**WORK TO COMPLETE**
Across the material below, how many lines contain the word "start"? Give only the number.

===== INFORMATION SHOWN

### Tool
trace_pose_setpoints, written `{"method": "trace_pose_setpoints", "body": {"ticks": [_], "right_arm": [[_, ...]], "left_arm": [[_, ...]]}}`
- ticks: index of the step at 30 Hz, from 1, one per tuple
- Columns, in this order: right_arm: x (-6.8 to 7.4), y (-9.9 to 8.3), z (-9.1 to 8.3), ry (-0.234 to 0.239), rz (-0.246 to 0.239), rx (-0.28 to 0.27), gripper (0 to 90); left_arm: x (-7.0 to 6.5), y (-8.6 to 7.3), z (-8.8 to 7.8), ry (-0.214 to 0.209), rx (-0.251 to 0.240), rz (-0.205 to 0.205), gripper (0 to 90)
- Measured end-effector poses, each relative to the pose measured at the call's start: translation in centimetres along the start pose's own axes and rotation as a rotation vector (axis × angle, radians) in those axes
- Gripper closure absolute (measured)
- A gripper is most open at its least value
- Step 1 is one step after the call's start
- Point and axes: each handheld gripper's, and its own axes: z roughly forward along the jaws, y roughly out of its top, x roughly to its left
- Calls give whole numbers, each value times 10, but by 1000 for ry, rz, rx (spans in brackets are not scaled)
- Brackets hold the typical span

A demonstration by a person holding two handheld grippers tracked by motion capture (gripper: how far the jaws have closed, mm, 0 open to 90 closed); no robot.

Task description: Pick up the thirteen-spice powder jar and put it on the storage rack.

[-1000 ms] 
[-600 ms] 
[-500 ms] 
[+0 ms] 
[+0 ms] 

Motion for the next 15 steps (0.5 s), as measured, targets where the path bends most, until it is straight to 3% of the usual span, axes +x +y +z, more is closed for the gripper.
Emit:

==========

**TASK RESULT**
2